Setelah Piala Dunia 2002, Korsel hanya bisa dua kali melaju ke fase gugur pada Afrika Selatan 2010 dan Qatar 2022. Dalam dua kesempatan itu mereka tumbang di babak 16 besar.
Kekalahan telak 1-4 dari Brasil, Selasa dini hari WIB, di Stadion 974, Doha, kian mengukuhkan level kualitas "Pasukan Taegeuk" yang belum bisa setara dengan Brasil, salah satu kekuatan elite sepak bola dunia. Meskipun telah mengerahkan semua kemampuan, kata Pelatih Korsel Paulo Bento, anak asuhannya tetap gagal meredam tim Selecao untuk mengontrol permainan dan mengacak-acak pertahanan mereka.
"Kami telah berusaha mengimbangI mereka, tetapi pemain berkualitas dunia yang dimiliki Brasil memberikan perbedaan yang besar pada laga melawan kami. Brasil mencetak empat gol dari empat peluang pertama mereka, kemudian kiper mereka, Alison Becker, melakukan penyelamatan gemilang untuk dua peluang kami," ucap Bento yang memutuskan untuk undur diri dari posisi juru taktik Korsel seusai laga pamungkas mereka di Qatar.
Padahal, jika bisa menciptakan kejutan, Korsel dan Jepang berpeluang menghadirkan duel sesama tim Asia pertama di babak perempat final Piala Dunia. Tetapi apa daya, Jepang pun yang ingin menembus babak delapan besar Piala Dunia perdana juga harus menangis di akhir laga melawan Kroasia, Senin (5/12) kemarin, di Stadion Al Janoub, Al Wakrah.
Mereka tumbang 1-3 melalui drama adu penalti setelah bermain imbang 1-1 selama 120 menit. Bagi Pelatih Jepang Hajime Moriyasu, kegagalan skuad "Samurai Biru" untuk keempat kalinya menembus perempat final Piala Dunia adalah cermin dari kualitas sepak bola mereka yang masih tertinggal dari tim-tim Eropa dan Amerika Selatan.
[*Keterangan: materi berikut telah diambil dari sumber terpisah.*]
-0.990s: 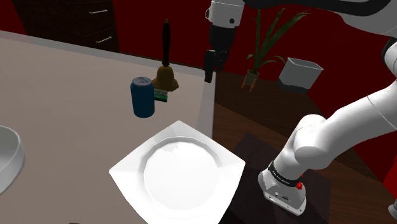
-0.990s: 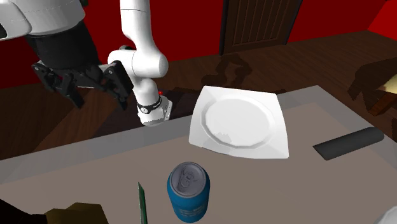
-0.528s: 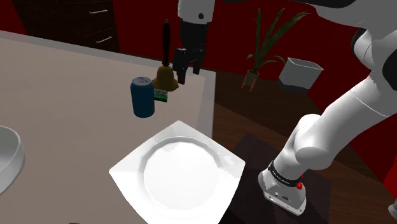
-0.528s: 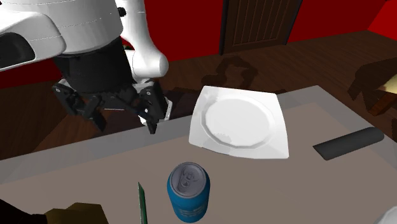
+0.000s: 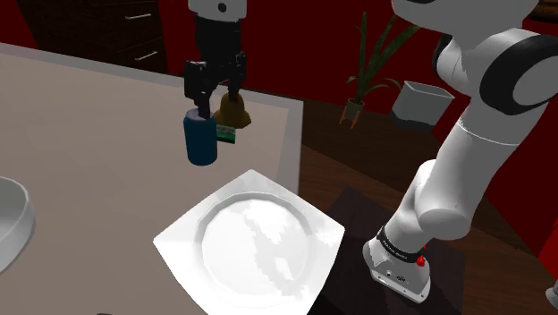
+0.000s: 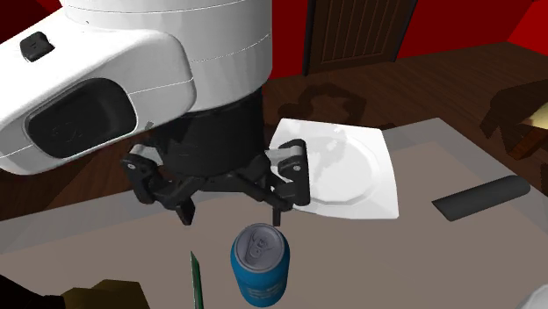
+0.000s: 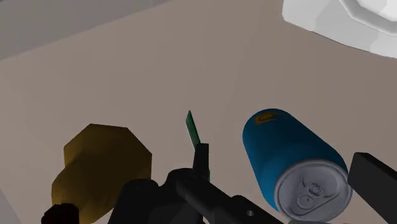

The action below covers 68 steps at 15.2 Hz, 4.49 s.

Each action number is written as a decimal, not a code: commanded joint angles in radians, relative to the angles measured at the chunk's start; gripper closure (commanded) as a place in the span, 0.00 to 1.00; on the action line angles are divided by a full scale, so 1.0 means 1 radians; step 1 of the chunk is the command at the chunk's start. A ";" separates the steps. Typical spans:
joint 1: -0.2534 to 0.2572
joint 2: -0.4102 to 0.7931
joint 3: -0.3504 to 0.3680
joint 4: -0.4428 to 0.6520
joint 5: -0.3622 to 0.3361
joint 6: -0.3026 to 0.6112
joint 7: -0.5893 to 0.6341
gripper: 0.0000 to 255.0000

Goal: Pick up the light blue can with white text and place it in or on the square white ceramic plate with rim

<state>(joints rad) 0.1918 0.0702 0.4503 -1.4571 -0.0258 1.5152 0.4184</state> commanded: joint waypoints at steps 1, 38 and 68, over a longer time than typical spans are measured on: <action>0.034 0.088 0.023 0.103 -0.043 -0.020 0.041 0.00; 0.065 0.152 0.030 0.233 -0.075 -0.092 0.062 1.00; 0.195 -0.197 0.154 -0.001 0.102 -0.159 0.353 1.00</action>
<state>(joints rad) 0.3860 -0.1172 0.6047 -1.4364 0.0705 1.3420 0.7709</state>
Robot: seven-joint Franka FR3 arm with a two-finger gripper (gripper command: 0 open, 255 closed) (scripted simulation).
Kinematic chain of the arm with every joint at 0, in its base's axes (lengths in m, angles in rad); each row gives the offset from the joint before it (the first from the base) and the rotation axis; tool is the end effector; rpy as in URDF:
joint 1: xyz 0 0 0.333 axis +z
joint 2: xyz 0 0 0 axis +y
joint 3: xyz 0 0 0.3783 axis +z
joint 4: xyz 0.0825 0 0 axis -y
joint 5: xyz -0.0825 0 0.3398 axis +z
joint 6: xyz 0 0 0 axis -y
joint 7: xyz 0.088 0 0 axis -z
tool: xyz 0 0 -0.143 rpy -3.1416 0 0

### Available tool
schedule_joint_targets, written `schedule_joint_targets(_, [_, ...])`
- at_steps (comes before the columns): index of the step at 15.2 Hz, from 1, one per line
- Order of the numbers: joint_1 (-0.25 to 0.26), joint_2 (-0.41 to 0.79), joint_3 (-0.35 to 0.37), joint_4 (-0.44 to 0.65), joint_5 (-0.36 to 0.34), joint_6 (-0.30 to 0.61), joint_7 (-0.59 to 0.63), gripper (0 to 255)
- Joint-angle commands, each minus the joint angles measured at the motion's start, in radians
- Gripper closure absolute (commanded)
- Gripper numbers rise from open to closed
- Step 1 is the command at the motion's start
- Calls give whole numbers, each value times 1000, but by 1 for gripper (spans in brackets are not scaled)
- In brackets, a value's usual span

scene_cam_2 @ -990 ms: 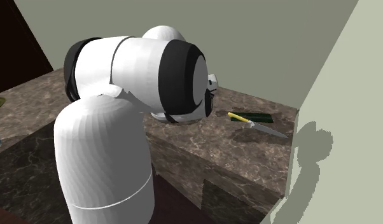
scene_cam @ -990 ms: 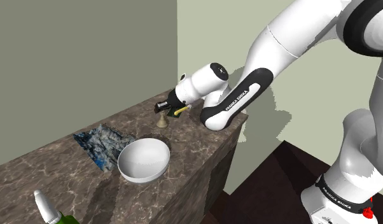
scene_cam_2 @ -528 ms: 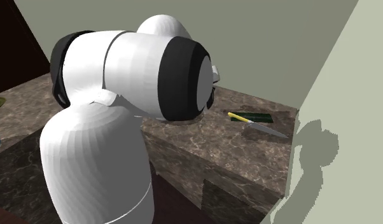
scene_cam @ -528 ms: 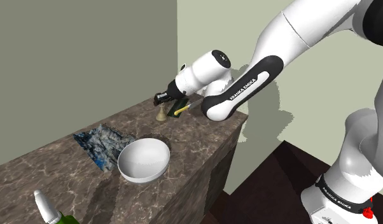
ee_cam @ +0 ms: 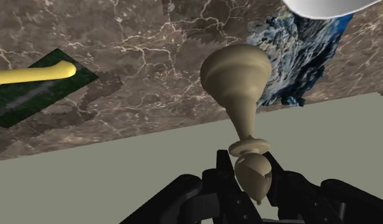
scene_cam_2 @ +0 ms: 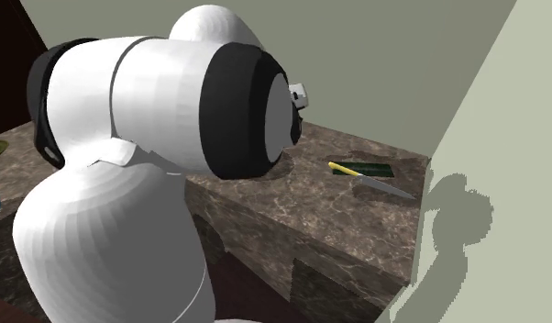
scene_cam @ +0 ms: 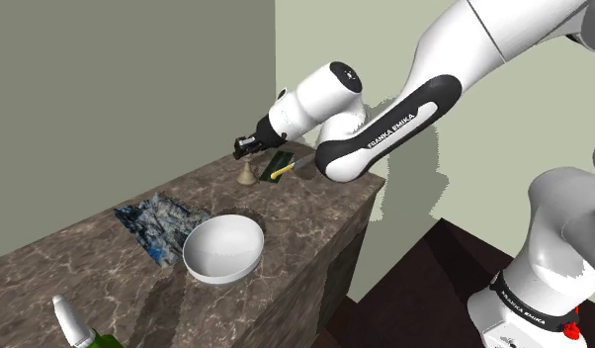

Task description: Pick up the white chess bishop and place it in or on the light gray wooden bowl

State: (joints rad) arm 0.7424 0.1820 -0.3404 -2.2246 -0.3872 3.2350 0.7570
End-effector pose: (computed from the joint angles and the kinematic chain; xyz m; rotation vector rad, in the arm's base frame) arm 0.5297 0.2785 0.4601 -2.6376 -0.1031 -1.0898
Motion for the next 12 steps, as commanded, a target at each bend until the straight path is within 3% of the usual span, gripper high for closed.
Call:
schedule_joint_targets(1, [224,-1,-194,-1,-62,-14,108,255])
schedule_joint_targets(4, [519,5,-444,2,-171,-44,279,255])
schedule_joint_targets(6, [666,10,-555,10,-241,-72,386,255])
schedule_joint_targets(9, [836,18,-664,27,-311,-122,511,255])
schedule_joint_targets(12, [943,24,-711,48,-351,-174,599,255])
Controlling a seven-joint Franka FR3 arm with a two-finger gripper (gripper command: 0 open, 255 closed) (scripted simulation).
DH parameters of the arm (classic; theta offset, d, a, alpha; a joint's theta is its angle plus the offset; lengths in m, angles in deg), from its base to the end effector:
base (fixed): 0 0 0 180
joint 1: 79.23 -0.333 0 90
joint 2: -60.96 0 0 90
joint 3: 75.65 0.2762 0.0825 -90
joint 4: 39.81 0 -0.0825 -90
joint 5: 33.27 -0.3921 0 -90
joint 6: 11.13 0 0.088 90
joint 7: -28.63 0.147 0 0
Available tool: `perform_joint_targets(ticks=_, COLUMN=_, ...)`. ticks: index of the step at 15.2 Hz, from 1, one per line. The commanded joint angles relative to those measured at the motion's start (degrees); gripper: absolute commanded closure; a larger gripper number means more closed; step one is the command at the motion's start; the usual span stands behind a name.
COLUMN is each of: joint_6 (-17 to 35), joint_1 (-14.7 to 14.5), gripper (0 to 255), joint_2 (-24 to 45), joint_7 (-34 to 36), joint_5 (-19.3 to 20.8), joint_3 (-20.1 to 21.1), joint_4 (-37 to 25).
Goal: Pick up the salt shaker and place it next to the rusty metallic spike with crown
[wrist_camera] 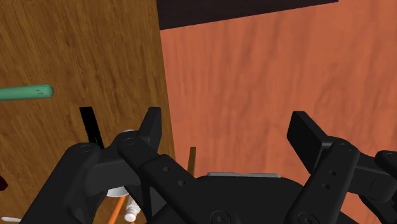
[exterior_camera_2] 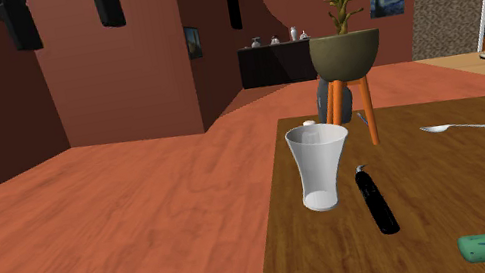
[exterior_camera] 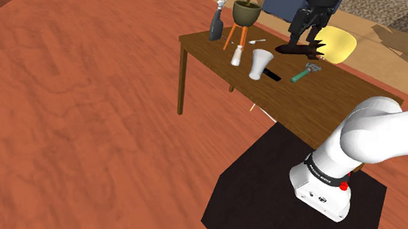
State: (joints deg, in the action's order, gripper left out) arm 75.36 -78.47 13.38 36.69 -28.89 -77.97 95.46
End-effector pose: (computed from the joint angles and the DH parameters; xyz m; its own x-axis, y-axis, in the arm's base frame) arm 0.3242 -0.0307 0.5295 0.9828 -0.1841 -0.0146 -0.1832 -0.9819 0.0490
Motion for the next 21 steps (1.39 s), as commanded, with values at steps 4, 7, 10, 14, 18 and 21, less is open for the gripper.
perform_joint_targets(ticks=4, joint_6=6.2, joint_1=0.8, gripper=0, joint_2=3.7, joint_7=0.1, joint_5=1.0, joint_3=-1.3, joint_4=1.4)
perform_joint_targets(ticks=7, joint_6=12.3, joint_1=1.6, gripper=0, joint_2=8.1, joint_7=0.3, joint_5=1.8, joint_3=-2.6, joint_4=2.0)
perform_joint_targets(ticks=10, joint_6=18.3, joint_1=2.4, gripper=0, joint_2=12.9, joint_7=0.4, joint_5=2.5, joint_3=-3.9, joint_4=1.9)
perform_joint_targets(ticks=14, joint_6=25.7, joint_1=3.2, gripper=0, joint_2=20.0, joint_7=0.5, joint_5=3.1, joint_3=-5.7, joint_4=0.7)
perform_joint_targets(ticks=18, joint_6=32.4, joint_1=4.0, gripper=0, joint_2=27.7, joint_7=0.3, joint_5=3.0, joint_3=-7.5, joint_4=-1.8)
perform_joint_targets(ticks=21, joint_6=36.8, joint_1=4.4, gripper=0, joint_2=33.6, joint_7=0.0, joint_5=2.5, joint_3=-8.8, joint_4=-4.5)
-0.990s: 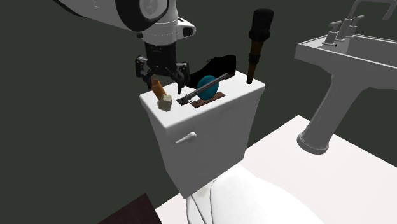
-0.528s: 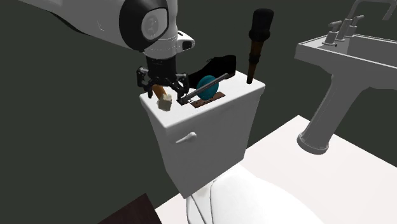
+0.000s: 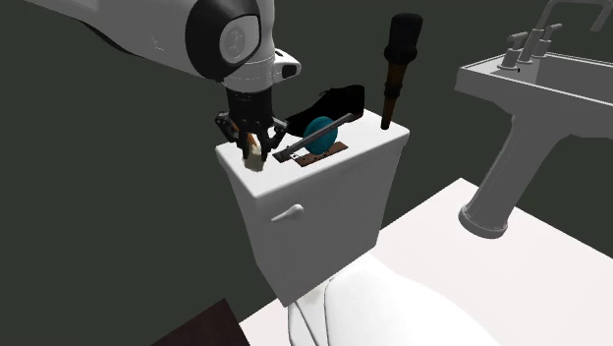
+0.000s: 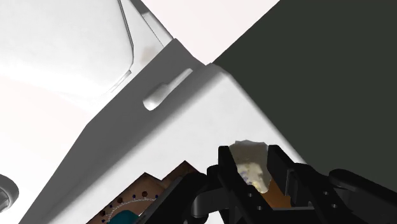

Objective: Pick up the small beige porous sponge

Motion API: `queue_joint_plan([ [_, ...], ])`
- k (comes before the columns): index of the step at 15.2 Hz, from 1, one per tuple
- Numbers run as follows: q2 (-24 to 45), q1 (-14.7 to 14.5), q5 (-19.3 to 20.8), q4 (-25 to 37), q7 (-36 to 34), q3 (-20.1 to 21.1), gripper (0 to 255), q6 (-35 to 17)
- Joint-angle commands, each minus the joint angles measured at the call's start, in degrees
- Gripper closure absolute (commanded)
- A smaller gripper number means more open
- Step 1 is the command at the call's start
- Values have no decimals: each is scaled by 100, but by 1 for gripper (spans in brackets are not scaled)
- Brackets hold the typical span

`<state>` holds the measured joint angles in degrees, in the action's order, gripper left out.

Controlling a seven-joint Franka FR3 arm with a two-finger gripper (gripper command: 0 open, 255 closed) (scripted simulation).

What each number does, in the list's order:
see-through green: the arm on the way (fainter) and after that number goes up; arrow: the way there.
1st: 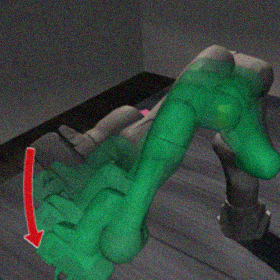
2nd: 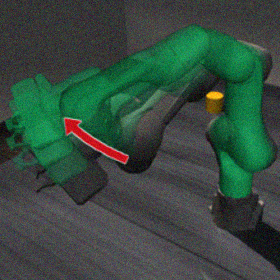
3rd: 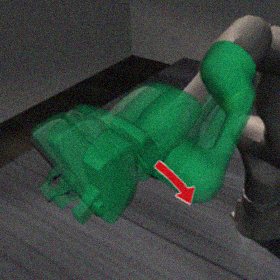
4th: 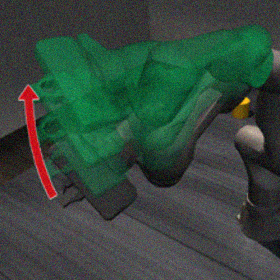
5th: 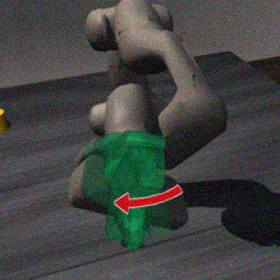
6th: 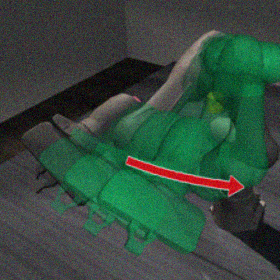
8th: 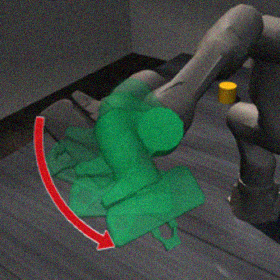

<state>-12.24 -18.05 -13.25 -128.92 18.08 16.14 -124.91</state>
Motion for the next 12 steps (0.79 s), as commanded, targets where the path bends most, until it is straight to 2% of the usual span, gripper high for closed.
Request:
queue_joint_plan([
  [1,5,0,1,-2,0,0,255,1],
  [3,-5,0,-2,-14,4,-2,255,-1],
  [12,-184,23,40,513,-77,-53,255,700],
])
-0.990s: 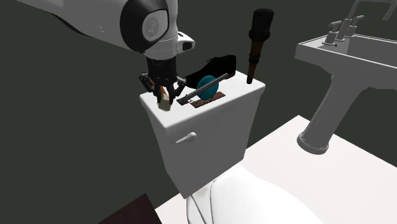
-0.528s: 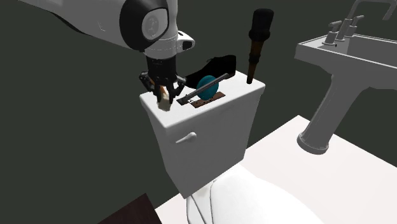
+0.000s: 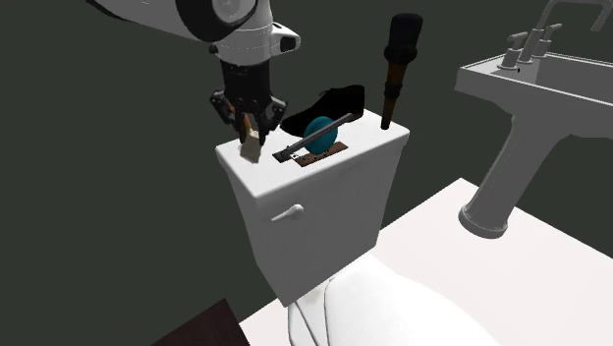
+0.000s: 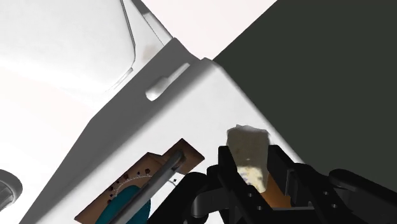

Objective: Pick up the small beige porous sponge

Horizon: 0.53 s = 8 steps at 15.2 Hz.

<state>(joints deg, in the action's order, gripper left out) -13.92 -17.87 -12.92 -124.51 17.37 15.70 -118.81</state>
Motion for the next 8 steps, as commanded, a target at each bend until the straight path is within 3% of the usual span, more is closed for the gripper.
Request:
queue_joint_plan([
  [1,-30,7,12,135,-17,-14,255,167],
  [8,-77,21,40,485,-67,-40,255,561],
])
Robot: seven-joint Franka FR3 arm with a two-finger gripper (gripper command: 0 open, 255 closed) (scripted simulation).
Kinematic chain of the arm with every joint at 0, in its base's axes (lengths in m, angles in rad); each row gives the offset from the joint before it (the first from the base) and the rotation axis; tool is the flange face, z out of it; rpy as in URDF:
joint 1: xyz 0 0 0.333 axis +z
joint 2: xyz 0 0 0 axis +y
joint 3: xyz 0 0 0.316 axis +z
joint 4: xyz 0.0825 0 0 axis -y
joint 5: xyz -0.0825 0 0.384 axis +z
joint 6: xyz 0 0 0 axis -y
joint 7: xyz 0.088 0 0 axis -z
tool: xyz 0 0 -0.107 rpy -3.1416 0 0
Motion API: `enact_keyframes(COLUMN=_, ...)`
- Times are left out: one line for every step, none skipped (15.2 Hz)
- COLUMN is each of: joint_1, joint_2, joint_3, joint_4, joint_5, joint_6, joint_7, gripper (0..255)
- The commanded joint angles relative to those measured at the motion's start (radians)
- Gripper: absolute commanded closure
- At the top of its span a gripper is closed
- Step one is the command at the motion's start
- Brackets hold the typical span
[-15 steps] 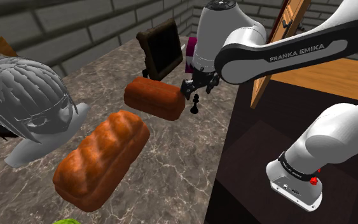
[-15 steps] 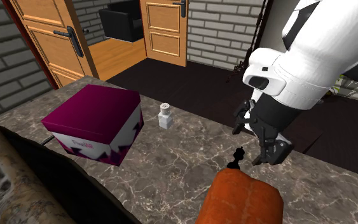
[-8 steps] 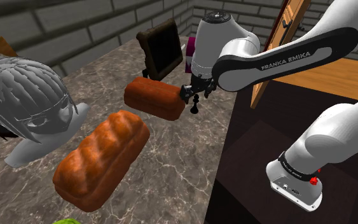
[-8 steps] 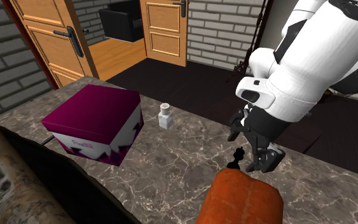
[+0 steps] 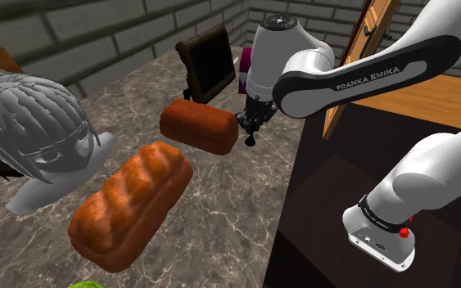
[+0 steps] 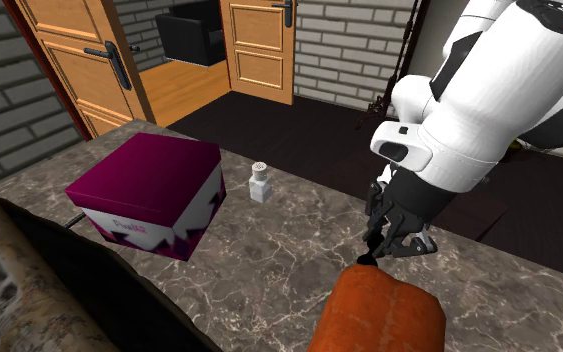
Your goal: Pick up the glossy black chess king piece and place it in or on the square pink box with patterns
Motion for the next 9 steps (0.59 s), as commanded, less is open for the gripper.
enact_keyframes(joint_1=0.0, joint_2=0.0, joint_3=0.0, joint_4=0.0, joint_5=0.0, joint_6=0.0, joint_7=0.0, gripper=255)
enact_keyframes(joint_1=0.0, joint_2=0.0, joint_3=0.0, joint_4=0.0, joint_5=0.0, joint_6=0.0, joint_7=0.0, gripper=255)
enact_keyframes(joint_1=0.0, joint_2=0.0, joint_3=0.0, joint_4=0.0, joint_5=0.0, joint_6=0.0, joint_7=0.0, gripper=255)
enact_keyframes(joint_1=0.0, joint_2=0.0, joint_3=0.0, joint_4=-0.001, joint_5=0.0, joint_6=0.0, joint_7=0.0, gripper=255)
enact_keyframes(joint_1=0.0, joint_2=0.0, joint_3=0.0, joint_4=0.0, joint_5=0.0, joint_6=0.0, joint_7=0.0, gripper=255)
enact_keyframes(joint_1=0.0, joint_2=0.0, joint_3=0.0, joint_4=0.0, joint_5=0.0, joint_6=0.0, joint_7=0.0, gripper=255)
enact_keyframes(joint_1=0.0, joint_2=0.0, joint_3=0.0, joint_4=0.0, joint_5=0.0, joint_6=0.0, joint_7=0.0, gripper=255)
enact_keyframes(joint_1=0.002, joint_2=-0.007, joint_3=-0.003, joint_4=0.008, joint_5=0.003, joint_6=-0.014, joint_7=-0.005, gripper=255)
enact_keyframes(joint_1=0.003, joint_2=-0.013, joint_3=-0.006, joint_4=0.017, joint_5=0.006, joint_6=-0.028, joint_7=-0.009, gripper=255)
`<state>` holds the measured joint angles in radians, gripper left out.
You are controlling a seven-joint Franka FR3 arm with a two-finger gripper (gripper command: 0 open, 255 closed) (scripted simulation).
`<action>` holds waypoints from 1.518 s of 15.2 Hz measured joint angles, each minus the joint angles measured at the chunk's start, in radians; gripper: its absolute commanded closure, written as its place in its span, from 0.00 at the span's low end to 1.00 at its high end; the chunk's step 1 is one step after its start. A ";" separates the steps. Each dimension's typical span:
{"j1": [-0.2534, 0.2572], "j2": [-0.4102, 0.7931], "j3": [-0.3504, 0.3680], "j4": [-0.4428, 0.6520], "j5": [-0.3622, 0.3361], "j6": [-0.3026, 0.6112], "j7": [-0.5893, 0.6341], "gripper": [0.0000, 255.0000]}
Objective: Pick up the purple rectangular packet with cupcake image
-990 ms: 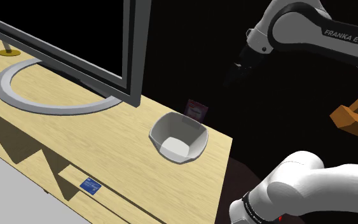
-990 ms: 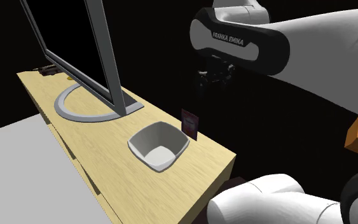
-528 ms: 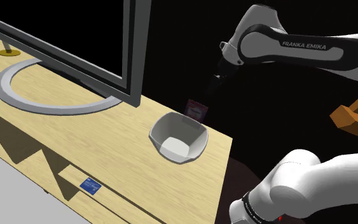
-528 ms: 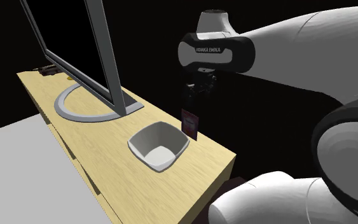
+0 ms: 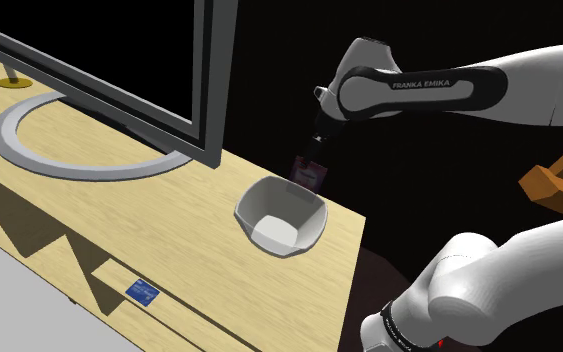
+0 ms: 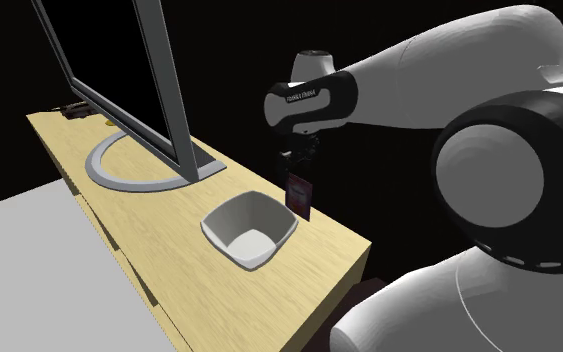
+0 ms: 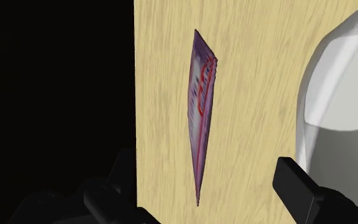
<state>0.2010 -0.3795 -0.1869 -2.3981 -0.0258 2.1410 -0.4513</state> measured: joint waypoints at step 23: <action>0.002 0.008 -0.002 -0.013 0.002 0.021 -0.005 1.00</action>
<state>0.2026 -0.3716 -0.1886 -2.4106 -0.0241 2.1615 -0.4567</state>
Pemain timnas Korea Selatan Hwang Hee-chan (kiri) menendang bola melewati pemain timnas Brasil Raphinha pada babak 16 besar Piala Dunia Qatar 2022 di Stadion 974 Qatar, Senin (5/10/2022). Brasil menang dengan skor 4-1.
Moriyasu mengakui, timnya memang bisa mengalahkan Jerman dan Spanyol di fase grup. Namun, lanjutnya, untuk memenangkan pertandingan di fase gugur Piala Dunia, sebuah tim harus memiliki kekuatan dan persiapan pada detail-detail terkecil yang bisa menentukan hasil akhir.
"Anda bisa saksikan kiper Kroasia tampil bagus di adu penalti. Itu adalah hal yang sudah mereka siapkan jauh-jauh hari. Perhatian terhadap detail seperti itu, yang menurut saya, sepak bola kami (Jepang) masih tertinggal jarak kualitas dengan negara-negara Eropa dan kekuatan (sepak bola) super lainnya," kata Moriyasu.
Ia menambahkan, "Kami sudah belajar dari kegagalan kami di Rusia untuk tidak mudah menyerah dalam penguasaan bola. Kini, kami memetik pelajaran lainnya untuk membenahi tim ini di masa depan".